HOW TO COMPLETE THIS TASK: Report each line of the records below that uses the word "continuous".

INFORMATION PROVIDED:

┄┄┄┄┄┄┄┄┄┄

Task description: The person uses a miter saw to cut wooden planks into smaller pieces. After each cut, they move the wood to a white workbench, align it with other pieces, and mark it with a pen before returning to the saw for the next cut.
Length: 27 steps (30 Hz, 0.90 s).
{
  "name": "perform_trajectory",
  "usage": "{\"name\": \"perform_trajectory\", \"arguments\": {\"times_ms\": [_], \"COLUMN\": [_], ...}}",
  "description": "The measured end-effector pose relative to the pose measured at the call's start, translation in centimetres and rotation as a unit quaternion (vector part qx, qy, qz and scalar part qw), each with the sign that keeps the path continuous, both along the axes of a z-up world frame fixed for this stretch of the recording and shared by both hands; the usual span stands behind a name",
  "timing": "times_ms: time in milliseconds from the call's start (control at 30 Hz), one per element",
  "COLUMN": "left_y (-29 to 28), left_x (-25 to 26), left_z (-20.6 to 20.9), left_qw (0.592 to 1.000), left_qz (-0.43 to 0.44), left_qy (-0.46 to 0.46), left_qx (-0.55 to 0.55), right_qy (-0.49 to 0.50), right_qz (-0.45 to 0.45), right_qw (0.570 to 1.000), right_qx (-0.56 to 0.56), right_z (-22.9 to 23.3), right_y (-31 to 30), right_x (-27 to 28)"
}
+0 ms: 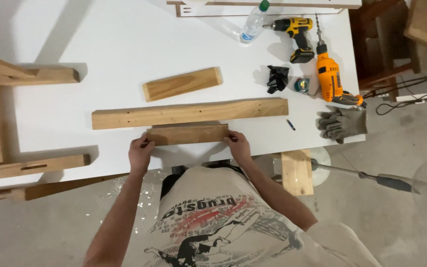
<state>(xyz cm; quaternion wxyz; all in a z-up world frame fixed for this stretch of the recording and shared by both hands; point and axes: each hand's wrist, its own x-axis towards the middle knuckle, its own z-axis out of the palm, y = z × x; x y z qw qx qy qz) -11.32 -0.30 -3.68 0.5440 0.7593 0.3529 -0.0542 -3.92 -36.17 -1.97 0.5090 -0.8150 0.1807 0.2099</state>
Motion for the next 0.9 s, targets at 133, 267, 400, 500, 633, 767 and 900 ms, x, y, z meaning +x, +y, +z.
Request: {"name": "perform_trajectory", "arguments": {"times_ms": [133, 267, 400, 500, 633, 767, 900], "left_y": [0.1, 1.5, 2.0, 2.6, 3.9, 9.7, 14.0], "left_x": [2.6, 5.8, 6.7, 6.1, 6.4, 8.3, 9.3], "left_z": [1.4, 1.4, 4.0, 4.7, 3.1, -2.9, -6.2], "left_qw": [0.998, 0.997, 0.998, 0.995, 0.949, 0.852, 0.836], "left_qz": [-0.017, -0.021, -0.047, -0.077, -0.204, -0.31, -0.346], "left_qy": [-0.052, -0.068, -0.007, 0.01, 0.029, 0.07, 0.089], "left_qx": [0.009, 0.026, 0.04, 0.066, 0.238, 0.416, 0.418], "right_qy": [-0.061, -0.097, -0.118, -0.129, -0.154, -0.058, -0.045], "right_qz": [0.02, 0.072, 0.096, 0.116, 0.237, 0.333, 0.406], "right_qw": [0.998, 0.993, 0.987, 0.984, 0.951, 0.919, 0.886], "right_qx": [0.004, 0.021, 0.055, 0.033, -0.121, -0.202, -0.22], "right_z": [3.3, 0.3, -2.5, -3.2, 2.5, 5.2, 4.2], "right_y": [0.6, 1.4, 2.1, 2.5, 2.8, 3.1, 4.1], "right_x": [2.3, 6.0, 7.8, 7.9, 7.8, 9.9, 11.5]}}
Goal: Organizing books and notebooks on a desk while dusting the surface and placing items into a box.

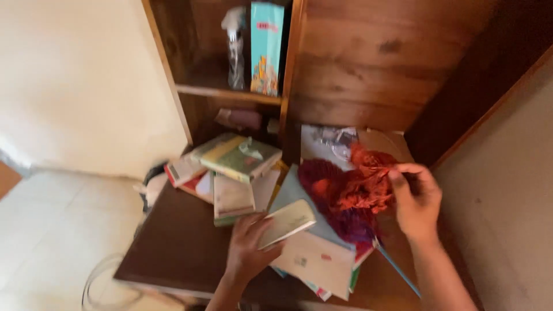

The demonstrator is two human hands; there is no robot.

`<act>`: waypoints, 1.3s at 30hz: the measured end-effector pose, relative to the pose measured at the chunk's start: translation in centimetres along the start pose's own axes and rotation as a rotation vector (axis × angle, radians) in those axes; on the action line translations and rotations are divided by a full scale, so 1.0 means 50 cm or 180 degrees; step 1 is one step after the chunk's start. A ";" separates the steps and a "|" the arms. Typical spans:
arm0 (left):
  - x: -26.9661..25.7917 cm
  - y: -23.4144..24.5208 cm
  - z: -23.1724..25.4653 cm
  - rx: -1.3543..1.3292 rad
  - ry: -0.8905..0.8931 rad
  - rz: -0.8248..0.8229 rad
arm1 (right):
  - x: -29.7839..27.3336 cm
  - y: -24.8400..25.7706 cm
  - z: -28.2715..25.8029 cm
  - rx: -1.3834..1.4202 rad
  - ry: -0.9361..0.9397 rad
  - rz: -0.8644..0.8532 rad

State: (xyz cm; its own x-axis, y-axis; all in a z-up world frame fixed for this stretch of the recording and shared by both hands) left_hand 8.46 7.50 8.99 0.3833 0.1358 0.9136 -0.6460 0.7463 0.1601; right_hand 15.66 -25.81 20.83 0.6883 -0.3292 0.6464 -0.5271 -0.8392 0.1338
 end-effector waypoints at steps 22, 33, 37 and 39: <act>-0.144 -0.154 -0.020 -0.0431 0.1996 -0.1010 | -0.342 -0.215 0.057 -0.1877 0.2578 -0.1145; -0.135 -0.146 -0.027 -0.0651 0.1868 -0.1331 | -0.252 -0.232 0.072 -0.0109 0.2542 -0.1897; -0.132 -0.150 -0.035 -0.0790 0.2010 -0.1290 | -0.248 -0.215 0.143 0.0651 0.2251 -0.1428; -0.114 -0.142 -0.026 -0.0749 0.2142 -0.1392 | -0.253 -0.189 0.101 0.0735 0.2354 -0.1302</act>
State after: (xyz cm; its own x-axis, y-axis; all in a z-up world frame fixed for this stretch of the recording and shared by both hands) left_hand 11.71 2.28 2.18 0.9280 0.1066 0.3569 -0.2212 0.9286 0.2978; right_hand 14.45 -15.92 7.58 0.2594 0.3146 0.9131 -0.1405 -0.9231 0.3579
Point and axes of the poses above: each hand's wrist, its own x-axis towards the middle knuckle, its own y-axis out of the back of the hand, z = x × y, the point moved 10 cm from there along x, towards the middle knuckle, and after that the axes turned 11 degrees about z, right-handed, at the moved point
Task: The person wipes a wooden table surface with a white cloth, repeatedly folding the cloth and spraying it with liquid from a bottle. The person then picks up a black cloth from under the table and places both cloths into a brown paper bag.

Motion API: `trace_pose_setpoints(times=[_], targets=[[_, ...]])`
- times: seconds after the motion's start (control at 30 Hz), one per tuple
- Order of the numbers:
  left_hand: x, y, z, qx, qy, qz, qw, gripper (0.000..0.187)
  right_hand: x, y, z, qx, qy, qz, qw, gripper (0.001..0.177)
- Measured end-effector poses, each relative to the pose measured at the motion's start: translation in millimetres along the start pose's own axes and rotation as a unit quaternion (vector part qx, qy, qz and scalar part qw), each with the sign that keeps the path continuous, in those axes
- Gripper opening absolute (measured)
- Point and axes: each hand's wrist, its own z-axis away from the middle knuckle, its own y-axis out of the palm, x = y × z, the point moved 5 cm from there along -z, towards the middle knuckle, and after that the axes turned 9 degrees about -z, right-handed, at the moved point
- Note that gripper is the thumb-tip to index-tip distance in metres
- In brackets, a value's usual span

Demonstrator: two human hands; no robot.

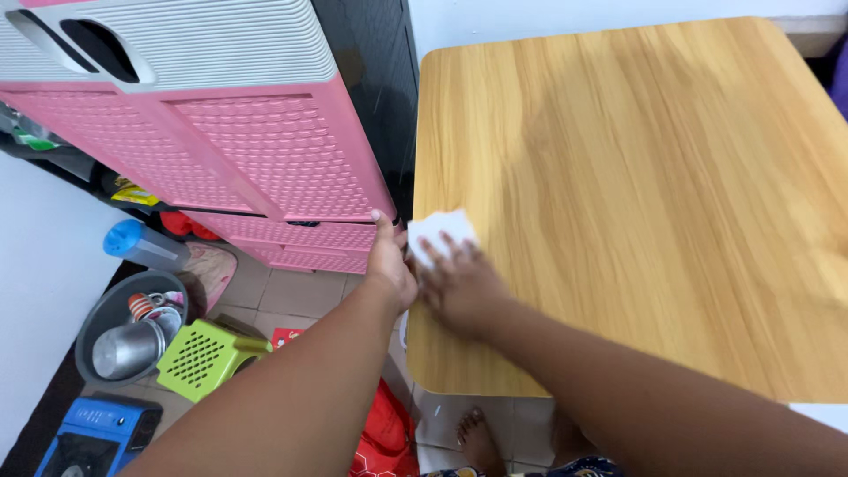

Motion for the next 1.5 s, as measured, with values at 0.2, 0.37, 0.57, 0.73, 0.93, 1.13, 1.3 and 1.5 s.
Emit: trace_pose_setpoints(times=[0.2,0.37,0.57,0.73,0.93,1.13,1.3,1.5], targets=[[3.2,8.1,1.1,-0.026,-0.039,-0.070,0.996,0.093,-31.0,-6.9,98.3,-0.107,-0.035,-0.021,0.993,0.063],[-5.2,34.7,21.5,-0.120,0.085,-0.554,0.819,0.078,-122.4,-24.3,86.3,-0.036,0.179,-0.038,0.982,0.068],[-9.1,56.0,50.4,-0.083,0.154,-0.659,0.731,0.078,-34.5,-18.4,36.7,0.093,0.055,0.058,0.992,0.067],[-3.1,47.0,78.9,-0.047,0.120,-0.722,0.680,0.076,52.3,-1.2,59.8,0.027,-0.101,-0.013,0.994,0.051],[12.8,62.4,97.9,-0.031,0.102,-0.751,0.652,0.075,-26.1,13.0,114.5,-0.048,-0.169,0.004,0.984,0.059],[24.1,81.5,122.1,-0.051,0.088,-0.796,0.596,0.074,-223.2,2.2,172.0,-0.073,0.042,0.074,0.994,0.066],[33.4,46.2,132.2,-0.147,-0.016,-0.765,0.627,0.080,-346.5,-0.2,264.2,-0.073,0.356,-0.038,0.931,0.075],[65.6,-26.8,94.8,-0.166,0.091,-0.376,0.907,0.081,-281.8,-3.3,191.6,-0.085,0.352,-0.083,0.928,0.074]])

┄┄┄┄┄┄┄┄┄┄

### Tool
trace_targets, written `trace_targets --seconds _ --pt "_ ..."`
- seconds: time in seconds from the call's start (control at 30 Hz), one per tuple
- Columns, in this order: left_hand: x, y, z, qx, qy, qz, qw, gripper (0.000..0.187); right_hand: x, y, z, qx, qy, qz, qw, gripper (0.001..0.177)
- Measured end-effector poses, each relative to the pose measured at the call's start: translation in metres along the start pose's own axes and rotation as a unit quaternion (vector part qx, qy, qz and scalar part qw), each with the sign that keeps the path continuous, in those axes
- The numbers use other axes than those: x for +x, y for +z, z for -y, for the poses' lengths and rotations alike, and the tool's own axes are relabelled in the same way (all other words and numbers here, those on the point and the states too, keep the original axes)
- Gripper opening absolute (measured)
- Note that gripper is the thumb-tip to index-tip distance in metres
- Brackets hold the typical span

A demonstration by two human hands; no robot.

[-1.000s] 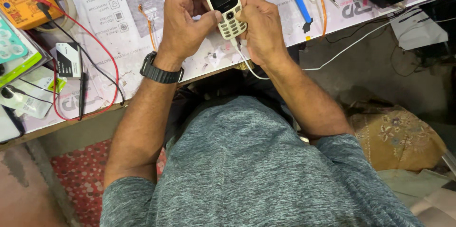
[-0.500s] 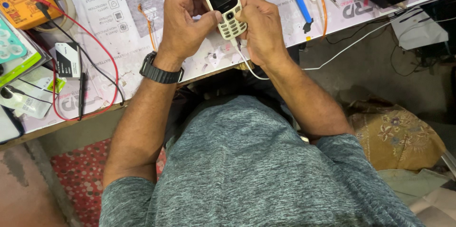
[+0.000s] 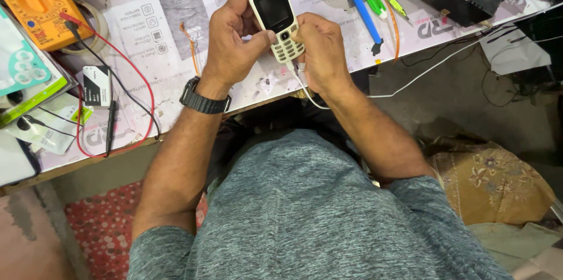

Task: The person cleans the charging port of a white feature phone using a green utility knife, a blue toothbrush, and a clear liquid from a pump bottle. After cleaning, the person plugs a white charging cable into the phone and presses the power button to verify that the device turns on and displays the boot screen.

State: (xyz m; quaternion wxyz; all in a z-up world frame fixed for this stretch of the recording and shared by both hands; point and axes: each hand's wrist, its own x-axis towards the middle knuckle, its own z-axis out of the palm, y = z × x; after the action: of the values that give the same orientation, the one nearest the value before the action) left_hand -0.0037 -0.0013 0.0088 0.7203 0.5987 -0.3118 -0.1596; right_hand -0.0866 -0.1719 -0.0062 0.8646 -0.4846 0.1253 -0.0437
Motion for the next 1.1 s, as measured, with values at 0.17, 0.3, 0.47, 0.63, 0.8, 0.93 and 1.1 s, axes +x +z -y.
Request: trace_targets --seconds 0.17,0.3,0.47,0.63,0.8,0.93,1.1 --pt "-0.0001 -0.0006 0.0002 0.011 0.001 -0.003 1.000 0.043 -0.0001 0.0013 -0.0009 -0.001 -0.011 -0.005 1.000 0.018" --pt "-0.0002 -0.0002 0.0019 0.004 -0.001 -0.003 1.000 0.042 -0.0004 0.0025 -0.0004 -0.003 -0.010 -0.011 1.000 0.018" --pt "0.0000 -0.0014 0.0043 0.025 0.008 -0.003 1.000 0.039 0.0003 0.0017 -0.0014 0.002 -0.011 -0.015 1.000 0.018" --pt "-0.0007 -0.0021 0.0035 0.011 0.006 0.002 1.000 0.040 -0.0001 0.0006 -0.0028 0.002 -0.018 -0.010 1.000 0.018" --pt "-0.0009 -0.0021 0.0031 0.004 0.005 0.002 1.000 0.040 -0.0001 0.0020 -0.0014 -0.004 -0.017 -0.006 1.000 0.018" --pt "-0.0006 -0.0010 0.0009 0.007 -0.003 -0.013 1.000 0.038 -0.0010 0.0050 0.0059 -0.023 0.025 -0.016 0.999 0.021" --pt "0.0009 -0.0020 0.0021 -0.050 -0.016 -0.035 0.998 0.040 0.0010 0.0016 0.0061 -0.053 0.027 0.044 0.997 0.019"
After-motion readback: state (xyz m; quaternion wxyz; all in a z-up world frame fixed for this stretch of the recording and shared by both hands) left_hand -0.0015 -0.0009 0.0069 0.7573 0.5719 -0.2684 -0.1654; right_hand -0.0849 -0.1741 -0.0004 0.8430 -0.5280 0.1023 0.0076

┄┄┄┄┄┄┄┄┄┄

COMPLETED EXERCISE:
  "description": "The measured end-effector pose relative to the pose measured at the call's start, translation in centimetres and rotation as a unit quaternion (vector part qx, qy, qz and scalar part qw), each with the sign that keeps the path continuous, both along the axes of a z-up world frame fixed for this stretch of the recording and shared by both hands; the usual span stands behind a name",
- Measured end-effector poses, each relative to the pose measured at the motion's start: translation in millimetres along the start pose's own axes and rotation as a unit quaternion (vector part qx, qy, qz and scalar part qw), each with the sign that keeps the path continuous, in those axes
- Measured end-effector poses, each relative to the pose measured at the call's start: translation in metres along the start pose's own axes and rotation as a unit quaternion (vector part qx, qy, qz and scalar part qw), each with the sign that keeps the path continuous, in those axes

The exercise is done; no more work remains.